Quantitative susceptibility mapping of multiple system atrophy and Parkinson's disease correlates with neurotransmitter reference maps

• Published in: Neurobiology of disease Vol. 198; p. 106549
• Main Authors: Yan, Su, Lu, Jun, Duan, Bingfang, Zhu, Hongquan, Liu, Dong, Li, Li, Qin, Yuanyuan, Li, Yuanhao, Zhu, Wenzhen
• Format: Journal Article
• Language: English
• Published: United States Elsevier Inc 01.08.2024; Elsevier
• Subjects: Multiple system atrophy; Neurotransmitter systems; Parkinson's disease; Quantitative susceptibility mapping; Spatial correlation analysis; Multiple system atrophy; Quantitative susceptibility mapping; Parkinson's disease; Spatial correlation analysis; Neurotransmitter systems
• ISSN: 0969-9961; 1095-953X
• DOI: 10.1016/j.nbd.2024.106549

Multiple system atrophy (MSA) and Parkinson's disease (PD) are neurodegenerative disorders characterized by α-synuclein pathology, disrupted iron homeostasis and impaired neurochemical transmission.

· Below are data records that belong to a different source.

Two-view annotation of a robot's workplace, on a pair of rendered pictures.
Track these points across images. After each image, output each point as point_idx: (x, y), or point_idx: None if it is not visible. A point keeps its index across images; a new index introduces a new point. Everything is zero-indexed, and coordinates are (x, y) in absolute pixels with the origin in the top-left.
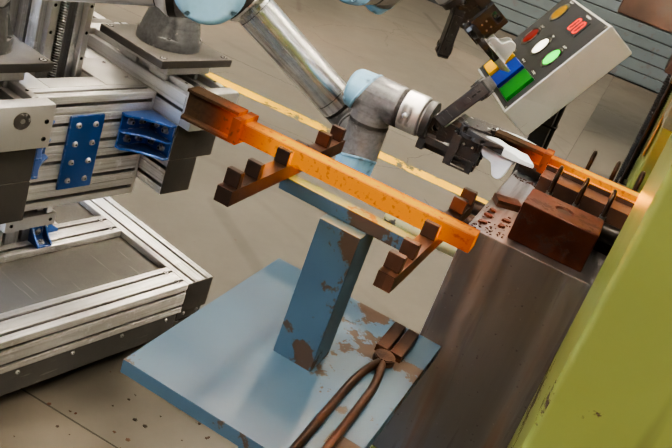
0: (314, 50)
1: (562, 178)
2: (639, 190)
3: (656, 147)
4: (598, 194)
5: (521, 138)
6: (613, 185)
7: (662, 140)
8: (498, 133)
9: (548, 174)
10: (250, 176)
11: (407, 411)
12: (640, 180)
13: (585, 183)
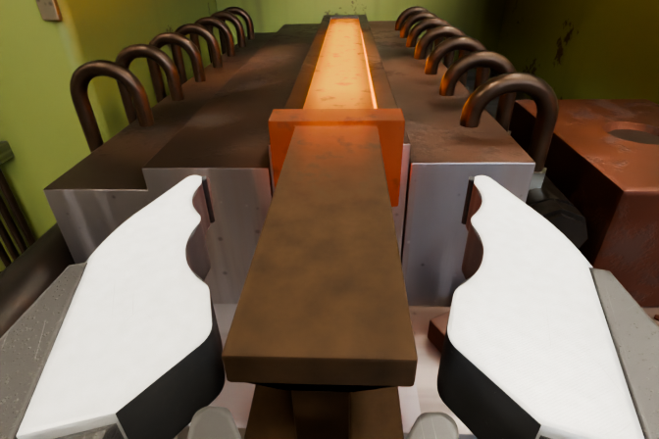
0: None
1: (425, 131)
2: (109, 100)
3: None
4: (405, 92)
5: (158, 230)
6: (354, 59)
7: None
8: (412, 330)
9: (466, 152)
10: None
11: None
12: (198, 51)
13: (512, 64)

Considering the critical role of iron in neurotransmitter synthesis and transport, our study aims to identify distinct patterns of whole-brain iron accumulation in MSA and PD, and to elucidate the corresponding neurochemical substrates. A total of 122 PD patients, 58 MSA patients and 78 age-, sex-matched health controls underwent multi-echo gradient echo sequences and neurological evaluations. We conducted voxel-wise and regional analyses using quantitative susceptibility mapping to explore MSA or PD-specific alterations in cortical and subcortical iron concentrations. Spatial correlation approaches were employed to examine the topographical alignment of cortical iron accumulation patterns with normative atlases of neurotransmitter receptor and transporter densities. Furthermore, we assessed the associations between the colocalization strength of neurochemical systems and disease severity. MSA patients exhibited increased susceptibility in the striatal, midbrain, cerebellar nuclei, as well as the frontal, temporal, occipital lobes, and anterior cingulate gyrus. In contrast, PD patients displayed elevated iron levels in the left inferior occipital gyrus, precentral gyrus, and substantia nigra. The excessive iron accumulation in MSA or PD correlated with the spatial distribution of cholinergic, noradrenaline, glutamate, serotonin, cannabinoids, and opioid neurotransmitters, and the degree of this alignment was related to motor deficits. Our findings provide evidence of the interaction between iron accumulation and non-dopamine neurotransmitters in the pathogenesis of MSA and PD, which inspires research on potential targets for pharmacotherapy. •Multiple system atrophy (MSA) and Parkinson's disease (PD) exhibited distinct whole-brain patterns of iron deposition.•The cortical topography of susceptibility alterations in MSA and PD correlated to reference maps of non-dopamine systems.•The susceptibility-neurotransmitter correlation provided indicators for monitoring disease severity in MSA and PD.